**Goal of the exercise**
Give back only one number: how many lines in the data below contain the word "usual".

**Data below**
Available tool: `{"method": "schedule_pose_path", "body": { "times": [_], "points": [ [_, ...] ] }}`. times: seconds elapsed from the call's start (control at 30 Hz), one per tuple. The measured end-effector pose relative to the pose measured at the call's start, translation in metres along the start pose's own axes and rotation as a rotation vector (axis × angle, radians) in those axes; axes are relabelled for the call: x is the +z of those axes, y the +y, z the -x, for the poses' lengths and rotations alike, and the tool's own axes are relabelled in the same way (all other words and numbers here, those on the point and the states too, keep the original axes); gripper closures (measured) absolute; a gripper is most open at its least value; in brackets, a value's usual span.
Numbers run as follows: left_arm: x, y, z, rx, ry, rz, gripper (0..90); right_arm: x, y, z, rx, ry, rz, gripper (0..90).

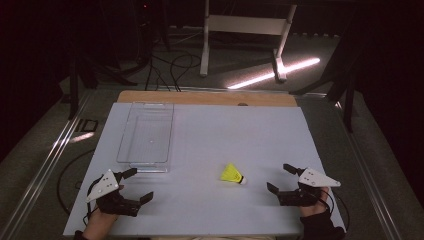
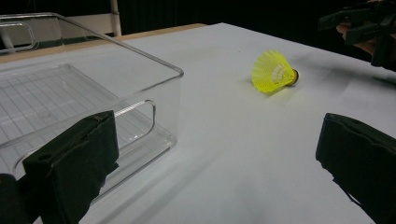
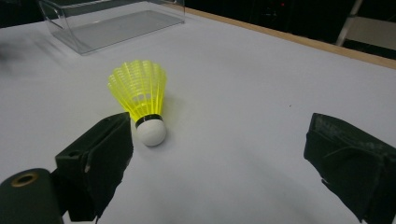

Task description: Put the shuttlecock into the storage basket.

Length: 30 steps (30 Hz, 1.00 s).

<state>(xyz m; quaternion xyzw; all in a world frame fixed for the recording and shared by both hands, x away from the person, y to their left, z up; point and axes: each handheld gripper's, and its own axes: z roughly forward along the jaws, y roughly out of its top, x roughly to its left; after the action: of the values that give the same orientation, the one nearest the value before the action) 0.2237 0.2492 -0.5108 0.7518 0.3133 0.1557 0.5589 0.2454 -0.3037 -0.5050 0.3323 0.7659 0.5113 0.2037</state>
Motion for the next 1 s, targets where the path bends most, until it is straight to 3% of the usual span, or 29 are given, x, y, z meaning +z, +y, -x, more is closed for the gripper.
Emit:
{"method": "schedule_pose_path", "body": {
  "times": [0.27,0.53,0.73,0.83,1.0],
  "points": [
    [-0.001,0.002,-0.002,-0.012,0.001,0.0,0.1,0.0,0.0,-0.001,-0.009,-0.015,-0.002,8.2],
    [-0.005,0.016,-0.004,-0.012,-0.014,-0.043,0.0,0.001,0.002,-0.002,-0.012,-0.017,0.0,8.2],
    [-0.012,0.041,-0.006,0.024,-0.064,-0.071,0.0,0.001,0.002,-0.002,-0.017,-0.011,-0.006,8.3],
    [-0.013,0.056,-0.006,0.069,-0.095,-0.112,0.0,0.002,0.002,-0.003,-0.02,-0.007,-0.005,8.3],
    [-0.013,0.066,-0.004,0.106,-0.115,-0.165,0.0,0.002,0.002,-0.003,-0.025,-0.007,-0.01,8.3]
  ]
}}
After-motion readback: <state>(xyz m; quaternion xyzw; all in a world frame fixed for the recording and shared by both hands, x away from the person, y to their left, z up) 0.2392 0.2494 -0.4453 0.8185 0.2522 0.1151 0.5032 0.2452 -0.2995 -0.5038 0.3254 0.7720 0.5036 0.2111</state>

**Solution to the problem**
2